◆ Task statement ◆
Find the line in the data below that contains "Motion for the". Return that line and all the lines after it, unchanged.

Top of Input data

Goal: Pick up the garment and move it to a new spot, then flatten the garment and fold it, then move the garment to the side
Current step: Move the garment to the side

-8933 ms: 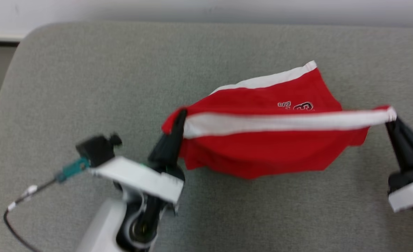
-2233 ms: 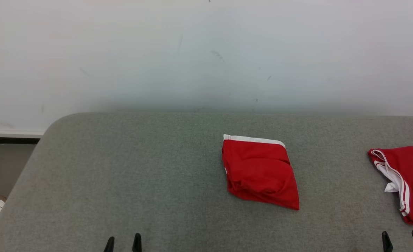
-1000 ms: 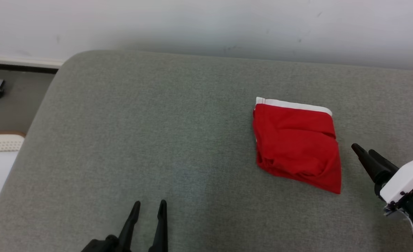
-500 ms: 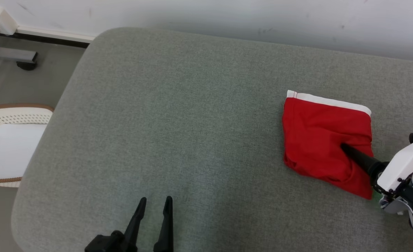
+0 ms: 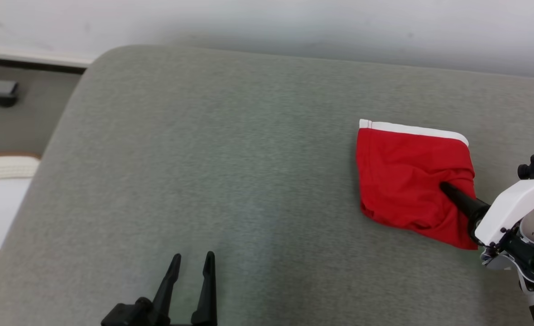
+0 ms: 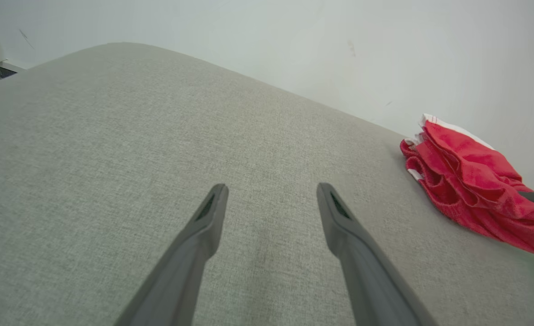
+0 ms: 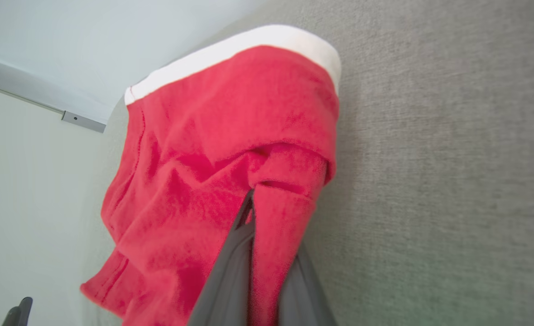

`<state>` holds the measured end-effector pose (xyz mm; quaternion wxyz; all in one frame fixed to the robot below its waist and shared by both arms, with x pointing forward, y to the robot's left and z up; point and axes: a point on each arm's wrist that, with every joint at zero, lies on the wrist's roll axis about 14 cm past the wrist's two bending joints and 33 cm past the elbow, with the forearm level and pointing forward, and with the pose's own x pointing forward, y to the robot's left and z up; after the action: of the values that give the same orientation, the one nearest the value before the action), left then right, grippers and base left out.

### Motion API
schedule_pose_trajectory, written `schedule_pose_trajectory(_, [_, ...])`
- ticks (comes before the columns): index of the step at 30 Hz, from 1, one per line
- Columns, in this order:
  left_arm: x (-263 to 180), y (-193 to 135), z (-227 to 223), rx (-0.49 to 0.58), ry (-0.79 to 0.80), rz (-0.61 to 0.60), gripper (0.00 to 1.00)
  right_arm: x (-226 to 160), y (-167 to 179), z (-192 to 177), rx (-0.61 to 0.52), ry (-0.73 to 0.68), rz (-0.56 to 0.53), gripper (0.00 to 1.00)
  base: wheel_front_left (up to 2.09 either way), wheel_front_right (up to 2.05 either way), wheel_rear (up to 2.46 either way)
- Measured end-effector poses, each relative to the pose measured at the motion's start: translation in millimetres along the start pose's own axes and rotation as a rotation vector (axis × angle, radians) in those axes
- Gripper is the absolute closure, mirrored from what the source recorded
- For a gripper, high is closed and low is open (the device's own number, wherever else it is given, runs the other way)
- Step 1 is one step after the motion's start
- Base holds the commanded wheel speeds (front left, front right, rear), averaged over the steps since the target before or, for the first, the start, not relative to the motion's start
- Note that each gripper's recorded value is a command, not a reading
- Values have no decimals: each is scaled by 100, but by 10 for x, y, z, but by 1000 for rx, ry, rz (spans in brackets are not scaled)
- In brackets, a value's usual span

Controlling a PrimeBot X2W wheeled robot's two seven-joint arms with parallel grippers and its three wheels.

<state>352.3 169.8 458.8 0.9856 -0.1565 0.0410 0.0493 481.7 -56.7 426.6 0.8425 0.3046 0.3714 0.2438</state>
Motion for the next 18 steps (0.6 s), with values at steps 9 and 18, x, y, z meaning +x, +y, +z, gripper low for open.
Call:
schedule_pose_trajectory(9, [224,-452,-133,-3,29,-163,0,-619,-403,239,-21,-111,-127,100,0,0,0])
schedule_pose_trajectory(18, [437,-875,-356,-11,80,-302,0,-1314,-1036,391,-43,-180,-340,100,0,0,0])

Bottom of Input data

◆ Answer box ◆
Motion for the next 18 steps (0.6 s), with values at steps 9 and 18, x, y, z meaning +x, +y, +z, gripper low for open.
Call:
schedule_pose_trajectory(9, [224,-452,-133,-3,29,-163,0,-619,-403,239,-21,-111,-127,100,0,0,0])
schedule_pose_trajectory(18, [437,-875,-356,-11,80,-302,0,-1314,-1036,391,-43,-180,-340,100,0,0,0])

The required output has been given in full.